[Stored dataset items]
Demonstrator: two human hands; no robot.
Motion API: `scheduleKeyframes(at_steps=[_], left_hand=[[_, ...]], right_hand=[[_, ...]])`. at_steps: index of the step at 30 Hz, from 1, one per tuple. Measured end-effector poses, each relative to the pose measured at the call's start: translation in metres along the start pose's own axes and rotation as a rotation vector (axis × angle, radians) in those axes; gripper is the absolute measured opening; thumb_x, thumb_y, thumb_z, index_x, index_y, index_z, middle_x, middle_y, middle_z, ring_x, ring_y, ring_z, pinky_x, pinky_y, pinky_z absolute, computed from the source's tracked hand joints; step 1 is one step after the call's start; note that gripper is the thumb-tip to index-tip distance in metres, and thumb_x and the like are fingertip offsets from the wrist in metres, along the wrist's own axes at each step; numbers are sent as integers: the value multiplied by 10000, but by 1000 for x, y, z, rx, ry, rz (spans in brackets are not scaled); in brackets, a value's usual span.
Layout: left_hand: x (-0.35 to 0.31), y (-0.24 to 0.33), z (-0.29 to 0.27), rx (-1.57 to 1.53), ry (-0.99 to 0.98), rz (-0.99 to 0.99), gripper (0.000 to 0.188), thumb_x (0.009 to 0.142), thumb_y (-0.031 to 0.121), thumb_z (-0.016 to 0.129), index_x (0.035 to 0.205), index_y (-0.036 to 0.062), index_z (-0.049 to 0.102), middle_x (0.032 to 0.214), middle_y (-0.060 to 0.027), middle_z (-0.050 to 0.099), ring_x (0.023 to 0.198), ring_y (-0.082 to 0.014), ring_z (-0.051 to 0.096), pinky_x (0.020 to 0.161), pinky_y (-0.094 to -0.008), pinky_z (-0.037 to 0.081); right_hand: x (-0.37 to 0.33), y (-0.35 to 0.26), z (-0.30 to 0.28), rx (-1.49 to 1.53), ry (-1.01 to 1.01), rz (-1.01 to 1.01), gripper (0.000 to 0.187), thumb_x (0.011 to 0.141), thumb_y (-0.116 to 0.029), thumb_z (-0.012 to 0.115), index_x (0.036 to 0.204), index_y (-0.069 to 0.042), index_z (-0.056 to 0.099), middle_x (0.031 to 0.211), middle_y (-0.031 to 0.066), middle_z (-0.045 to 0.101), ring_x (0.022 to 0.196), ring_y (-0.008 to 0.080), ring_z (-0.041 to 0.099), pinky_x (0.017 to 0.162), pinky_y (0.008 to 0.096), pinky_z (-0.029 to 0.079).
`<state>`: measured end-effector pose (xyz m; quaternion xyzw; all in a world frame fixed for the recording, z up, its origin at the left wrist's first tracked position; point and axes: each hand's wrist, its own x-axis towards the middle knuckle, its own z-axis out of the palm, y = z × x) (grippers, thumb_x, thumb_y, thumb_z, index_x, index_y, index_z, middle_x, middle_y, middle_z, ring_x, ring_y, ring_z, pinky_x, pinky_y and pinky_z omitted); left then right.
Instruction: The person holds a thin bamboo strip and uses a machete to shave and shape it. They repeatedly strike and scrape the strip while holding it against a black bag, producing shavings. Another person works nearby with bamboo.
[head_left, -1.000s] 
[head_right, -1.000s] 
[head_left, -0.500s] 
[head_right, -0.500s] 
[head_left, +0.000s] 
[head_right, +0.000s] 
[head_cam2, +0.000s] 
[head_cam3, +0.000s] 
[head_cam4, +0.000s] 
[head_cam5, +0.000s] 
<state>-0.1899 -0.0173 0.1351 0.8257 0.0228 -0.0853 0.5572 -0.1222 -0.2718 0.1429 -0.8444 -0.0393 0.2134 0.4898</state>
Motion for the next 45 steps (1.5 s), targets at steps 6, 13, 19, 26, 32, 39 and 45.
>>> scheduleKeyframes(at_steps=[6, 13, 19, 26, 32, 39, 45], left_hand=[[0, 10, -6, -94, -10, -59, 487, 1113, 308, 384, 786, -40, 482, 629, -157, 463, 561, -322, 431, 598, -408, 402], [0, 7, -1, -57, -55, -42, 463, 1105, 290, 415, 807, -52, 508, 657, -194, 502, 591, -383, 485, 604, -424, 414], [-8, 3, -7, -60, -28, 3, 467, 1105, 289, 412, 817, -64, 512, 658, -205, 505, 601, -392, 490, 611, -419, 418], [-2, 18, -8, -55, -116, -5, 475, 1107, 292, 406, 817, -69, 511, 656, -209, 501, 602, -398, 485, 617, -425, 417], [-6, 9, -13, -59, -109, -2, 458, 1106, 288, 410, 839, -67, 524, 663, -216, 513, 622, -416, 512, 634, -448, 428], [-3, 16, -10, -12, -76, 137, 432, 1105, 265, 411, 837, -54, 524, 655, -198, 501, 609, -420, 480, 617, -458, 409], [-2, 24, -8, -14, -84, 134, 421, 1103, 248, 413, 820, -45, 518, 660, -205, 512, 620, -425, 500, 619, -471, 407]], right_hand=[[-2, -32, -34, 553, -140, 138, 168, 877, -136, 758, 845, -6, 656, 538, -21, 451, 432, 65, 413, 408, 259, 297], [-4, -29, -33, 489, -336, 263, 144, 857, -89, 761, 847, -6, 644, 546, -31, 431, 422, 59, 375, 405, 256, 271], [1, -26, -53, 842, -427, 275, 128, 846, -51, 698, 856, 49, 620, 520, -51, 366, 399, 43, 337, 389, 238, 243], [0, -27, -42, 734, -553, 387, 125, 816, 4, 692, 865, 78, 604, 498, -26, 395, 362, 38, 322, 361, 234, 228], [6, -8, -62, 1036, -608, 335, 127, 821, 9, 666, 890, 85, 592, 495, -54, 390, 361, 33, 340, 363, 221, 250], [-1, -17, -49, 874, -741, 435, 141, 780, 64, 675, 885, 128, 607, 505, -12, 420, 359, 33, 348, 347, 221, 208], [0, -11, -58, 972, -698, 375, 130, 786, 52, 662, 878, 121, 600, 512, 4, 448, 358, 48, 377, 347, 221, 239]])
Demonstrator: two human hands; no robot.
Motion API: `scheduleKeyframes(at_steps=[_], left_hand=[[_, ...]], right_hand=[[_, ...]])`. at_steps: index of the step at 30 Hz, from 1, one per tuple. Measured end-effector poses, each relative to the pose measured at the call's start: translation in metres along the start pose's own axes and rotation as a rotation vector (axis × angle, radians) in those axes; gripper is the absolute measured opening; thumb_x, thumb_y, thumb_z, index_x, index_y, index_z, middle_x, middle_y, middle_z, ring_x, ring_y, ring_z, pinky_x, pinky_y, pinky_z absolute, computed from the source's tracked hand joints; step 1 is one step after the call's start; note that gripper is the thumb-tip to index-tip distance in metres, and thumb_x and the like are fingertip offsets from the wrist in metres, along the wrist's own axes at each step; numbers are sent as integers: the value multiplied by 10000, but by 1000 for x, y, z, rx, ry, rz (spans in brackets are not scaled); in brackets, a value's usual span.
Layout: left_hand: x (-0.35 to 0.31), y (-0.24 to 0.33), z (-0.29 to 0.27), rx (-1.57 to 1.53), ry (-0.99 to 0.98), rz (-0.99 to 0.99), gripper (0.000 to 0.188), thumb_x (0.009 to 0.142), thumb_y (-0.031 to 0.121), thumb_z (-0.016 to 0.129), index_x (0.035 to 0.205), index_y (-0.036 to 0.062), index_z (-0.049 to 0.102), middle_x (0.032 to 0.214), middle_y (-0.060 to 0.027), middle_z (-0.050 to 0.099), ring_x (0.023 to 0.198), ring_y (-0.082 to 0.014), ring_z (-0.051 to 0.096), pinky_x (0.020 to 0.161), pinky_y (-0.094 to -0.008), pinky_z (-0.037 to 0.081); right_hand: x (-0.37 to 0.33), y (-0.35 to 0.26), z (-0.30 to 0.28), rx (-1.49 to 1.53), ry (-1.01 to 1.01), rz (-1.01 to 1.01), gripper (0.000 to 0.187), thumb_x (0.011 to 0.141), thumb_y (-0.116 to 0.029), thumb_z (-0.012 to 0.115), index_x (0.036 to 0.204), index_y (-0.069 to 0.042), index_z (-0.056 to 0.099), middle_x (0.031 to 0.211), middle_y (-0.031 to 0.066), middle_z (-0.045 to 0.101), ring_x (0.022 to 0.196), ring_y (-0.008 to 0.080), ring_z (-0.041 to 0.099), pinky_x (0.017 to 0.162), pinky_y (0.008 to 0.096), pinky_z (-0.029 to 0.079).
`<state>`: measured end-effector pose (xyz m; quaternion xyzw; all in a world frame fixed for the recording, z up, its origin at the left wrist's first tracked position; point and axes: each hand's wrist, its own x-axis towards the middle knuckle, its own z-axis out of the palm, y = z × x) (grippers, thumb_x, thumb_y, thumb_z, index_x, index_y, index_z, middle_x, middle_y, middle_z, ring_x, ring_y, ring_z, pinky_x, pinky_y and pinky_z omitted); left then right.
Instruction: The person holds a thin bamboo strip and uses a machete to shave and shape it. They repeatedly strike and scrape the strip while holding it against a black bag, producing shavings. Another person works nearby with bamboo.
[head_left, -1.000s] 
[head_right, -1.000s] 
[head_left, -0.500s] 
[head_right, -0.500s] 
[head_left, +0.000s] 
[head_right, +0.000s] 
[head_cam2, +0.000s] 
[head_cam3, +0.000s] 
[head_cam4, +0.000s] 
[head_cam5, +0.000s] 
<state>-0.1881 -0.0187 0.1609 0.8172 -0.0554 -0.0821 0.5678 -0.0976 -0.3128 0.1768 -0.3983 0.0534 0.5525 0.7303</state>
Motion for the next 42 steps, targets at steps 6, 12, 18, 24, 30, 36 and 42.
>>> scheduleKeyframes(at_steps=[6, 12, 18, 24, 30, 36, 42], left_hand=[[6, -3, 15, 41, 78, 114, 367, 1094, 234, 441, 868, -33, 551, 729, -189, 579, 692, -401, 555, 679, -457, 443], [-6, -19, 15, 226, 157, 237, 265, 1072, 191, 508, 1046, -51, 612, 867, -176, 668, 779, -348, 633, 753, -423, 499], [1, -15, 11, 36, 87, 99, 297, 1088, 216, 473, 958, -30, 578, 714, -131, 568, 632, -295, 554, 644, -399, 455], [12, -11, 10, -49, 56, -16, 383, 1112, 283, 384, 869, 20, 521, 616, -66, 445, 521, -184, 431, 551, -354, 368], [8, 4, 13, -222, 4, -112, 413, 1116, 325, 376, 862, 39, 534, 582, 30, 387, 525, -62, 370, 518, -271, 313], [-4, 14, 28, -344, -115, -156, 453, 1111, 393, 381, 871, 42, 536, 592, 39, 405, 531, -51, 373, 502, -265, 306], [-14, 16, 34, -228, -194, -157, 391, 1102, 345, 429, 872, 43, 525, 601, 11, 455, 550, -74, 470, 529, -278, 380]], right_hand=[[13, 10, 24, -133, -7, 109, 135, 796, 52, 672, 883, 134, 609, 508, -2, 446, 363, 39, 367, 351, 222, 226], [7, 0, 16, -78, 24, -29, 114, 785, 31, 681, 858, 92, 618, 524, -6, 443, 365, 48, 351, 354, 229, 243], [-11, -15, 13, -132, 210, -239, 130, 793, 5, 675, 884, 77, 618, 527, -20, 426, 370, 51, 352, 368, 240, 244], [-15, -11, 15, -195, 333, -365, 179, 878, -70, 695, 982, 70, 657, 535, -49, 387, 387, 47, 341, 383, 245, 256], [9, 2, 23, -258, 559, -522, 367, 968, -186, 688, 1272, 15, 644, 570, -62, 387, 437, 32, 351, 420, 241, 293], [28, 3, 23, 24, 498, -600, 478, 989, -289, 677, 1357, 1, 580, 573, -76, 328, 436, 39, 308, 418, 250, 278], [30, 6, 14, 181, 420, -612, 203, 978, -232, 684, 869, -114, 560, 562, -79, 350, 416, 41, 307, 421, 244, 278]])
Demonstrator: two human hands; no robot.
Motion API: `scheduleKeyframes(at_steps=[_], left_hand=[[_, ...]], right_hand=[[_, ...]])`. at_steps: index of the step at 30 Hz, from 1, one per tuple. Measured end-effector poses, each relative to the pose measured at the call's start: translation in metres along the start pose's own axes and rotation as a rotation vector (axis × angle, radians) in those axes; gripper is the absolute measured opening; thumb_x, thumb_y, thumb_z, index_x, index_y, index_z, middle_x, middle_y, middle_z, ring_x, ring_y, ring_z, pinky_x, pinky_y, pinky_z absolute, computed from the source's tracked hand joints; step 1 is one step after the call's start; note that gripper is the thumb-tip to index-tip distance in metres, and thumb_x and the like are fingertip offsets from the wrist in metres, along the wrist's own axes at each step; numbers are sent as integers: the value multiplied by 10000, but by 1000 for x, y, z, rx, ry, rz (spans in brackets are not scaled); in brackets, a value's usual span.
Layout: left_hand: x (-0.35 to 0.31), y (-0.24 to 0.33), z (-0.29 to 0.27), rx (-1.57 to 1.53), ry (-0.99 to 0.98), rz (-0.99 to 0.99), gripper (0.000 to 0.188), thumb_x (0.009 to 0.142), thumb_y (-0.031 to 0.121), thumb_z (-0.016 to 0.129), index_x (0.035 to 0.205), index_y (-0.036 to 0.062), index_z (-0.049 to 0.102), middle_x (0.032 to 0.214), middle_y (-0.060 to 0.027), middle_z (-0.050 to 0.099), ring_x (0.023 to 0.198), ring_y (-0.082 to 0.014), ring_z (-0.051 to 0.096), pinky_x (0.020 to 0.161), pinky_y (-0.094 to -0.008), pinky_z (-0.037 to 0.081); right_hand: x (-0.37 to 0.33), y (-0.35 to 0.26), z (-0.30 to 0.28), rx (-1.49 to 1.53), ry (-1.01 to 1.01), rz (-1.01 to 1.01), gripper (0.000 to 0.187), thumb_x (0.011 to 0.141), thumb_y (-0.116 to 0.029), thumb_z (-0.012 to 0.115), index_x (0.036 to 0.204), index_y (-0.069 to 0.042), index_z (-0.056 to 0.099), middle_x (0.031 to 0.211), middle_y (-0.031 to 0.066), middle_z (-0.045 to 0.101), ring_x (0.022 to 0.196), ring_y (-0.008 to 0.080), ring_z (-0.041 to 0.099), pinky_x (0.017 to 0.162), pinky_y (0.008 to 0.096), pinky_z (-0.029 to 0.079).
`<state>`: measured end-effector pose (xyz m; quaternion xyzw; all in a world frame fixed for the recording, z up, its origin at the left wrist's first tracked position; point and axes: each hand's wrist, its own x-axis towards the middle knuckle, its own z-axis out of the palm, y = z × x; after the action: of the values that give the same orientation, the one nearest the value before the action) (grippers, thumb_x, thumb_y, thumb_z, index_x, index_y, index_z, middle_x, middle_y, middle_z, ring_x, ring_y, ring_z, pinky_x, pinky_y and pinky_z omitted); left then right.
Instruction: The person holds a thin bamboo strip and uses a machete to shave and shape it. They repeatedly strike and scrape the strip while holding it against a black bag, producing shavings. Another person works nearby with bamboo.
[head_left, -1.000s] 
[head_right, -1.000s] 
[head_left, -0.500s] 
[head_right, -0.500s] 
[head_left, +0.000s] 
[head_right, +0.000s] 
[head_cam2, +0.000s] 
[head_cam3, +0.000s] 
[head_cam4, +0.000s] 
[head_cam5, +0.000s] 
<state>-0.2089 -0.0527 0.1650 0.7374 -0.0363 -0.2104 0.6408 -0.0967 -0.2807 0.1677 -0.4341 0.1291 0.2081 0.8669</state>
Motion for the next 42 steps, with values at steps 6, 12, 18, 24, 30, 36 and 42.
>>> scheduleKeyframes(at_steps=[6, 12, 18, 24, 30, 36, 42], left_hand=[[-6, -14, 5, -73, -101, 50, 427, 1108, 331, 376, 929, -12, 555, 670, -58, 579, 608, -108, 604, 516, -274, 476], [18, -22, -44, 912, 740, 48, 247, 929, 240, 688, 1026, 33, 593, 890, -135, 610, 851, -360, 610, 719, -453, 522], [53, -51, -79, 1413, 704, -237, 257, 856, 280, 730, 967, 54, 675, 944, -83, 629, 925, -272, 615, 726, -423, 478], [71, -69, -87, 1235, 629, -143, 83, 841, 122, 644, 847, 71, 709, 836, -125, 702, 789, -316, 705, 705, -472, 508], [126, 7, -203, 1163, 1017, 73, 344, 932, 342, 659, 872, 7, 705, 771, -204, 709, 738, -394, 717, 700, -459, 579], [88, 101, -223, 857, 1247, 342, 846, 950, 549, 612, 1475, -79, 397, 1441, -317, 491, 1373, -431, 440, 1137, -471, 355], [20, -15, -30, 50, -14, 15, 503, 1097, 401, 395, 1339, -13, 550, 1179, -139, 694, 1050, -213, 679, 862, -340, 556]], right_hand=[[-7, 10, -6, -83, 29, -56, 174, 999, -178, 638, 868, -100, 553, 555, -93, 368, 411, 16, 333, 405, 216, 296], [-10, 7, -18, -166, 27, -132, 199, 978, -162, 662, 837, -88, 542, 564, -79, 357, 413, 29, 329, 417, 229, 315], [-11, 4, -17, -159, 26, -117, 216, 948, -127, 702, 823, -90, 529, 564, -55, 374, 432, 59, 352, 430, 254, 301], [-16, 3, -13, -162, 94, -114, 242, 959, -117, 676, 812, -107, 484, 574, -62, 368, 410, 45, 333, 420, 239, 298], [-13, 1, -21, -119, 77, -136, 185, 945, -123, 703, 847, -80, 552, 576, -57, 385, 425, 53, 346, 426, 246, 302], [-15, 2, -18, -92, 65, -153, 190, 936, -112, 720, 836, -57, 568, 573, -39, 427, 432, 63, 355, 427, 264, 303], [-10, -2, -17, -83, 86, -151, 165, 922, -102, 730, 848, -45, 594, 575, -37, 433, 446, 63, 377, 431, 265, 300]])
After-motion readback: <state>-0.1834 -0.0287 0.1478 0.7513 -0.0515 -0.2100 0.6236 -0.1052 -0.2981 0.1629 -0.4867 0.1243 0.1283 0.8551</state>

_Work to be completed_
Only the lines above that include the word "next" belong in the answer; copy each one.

_Written answer_
Motion for the next 45 steps (1.5 s), targets at steps 6, 13, 19, 26, 32, 39 and 45.
Motion for the next 42 steps, targets at steps 6, 12, 18, 24, 30, 36 and 42.
Motion for the next 42 steps, with values at steps 6, 12, 18, 24, 30, 36 and 42.

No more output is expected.